According to Pausanias, Belus founded a temple of Heracles in Babylon. Meanwhile, it was said that Egyptians initially fought with clubs but later on Belus invented the use of sword in fighting. The word bellum, "war," is named from this.

==Belus and Bel Marduk==
Pausanias wrote:
"<Ruler> Manticlus founded the temple of Heracles for the Messenians; the temple of the god is outside the walls and he is called Heracles Manticlus, just as Ammon in Libya and Belus in Babylon are named, the latter from an Egyptian, Belus the son of Libya, Ammon from the shepherd-founder. Thus the exiled Messenians reached the end of their wanderings."
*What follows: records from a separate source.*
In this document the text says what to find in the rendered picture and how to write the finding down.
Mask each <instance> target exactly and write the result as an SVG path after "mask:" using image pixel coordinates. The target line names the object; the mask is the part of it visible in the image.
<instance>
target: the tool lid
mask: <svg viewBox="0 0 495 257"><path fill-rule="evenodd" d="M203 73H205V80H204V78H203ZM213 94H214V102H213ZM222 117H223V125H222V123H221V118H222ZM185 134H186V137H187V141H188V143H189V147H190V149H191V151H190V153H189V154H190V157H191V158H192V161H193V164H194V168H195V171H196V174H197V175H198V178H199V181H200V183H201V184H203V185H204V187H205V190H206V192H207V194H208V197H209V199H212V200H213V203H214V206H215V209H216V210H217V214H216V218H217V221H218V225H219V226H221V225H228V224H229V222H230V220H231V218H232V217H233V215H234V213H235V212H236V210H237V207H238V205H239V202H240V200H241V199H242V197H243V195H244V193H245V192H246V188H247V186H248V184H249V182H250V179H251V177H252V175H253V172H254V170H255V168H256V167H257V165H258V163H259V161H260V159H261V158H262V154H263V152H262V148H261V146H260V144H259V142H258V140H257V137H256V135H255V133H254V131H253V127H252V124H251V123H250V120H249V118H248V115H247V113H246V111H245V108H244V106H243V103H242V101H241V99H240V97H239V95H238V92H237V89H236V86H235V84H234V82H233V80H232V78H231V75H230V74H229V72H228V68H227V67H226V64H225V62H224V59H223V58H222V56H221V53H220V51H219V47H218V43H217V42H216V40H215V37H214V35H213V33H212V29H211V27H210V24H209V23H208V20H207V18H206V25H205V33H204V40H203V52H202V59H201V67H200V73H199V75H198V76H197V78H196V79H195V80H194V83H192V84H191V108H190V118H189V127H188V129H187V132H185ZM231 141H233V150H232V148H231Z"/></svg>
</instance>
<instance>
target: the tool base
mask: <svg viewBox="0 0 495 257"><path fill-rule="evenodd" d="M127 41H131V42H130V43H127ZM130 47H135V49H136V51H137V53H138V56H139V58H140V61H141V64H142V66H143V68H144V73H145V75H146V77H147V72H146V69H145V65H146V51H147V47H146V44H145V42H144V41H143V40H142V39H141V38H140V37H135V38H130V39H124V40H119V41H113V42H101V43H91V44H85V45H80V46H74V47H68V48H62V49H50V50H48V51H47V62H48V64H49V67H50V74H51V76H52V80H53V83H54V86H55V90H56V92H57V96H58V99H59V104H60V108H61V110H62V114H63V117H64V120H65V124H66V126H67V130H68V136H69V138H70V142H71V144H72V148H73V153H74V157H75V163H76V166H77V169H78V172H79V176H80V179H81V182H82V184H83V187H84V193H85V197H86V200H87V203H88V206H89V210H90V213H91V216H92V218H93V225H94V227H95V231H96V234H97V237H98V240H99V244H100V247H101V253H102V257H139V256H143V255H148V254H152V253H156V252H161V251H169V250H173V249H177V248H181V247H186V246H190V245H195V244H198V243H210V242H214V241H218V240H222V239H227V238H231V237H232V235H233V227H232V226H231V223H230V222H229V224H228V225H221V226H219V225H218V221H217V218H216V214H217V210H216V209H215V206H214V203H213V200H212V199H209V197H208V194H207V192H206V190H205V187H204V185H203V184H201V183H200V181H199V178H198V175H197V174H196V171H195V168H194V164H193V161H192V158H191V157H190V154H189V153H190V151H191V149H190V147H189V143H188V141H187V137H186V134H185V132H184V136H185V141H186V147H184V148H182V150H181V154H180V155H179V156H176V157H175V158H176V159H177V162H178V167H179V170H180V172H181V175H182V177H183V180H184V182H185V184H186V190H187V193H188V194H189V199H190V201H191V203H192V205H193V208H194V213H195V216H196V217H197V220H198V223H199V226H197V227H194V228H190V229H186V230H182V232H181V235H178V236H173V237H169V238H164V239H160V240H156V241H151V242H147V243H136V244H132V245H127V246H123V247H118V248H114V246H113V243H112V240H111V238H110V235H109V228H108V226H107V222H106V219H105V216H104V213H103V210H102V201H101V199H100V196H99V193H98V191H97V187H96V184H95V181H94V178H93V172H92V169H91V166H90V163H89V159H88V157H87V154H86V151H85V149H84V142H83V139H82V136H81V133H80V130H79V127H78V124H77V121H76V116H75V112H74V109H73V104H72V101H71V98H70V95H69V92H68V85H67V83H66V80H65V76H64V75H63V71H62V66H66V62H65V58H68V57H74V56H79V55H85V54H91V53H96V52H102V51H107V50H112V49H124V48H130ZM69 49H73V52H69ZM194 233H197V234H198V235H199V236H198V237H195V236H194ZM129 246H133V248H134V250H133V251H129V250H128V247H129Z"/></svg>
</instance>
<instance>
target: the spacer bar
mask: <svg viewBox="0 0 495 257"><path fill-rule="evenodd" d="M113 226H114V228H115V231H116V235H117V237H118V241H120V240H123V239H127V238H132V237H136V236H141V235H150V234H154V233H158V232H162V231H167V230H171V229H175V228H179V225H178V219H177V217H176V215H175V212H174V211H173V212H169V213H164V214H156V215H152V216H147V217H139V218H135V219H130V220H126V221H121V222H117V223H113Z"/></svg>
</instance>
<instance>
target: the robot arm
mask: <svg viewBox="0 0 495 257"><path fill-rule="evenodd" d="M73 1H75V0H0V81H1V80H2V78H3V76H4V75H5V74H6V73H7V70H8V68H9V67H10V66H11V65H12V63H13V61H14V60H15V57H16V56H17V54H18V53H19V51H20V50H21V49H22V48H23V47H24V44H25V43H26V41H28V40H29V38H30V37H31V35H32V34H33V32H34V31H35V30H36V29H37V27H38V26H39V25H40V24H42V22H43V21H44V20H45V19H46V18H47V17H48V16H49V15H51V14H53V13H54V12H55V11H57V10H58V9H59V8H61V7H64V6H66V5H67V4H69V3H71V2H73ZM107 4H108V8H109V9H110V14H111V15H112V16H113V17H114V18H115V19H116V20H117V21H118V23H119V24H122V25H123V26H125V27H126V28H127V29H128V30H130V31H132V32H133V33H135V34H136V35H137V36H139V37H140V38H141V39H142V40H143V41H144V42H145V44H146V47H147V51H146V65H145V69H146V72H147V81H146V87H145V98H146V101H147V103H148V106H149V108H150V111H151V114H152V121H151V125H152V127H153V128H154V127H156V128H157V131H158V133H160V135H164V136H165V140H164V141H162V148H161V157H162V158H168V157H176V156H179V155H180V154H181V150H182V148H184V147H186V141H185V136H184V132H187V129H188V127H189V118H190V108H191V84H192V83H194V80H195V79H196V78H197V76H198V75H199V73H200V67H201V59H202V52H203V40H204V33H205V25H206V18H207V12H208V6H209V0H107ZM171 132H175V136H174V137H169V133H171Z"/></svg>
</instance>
This supposed connection between Belus of Egypt and Zeus Belus (the god Marduk) is likely to be more learned speculation than genuine tradition. Pausanias seems to know nothing of supposed connection between Belus son of Libya and Zeus Ammon that Nonnus will later put forth as presented just above.

==Belus and Ba'al==
Modern writers suppose a possible connection between Belus and one or another god who bore the common northwest Semitic title Ba'al. According to some sources, Belus was the son of Poseidon by Libya. Bel is associated with Babylon and Assyria, but Aegean Greeks had a distant relations with that area, in contrast they had trading relationships with north Canaanites of Syria, Ugarit and Levantine Sidon and Tyros, cities that are mentioned in Greek myths about Belos, and his name is an echo of the Canaanite god Baal (Redfield, 1989, pp. 28 & 30–31), which in Akkadian Babylonian scripts is replaced with Enlil, both meaning "lord", and may be connected with Marduk, but the most probable connection in ancient Levantine/Canaanite mythology is Baal Hadad, a fertility god, whose attributes are lightning, rainstorms and the forces of nature.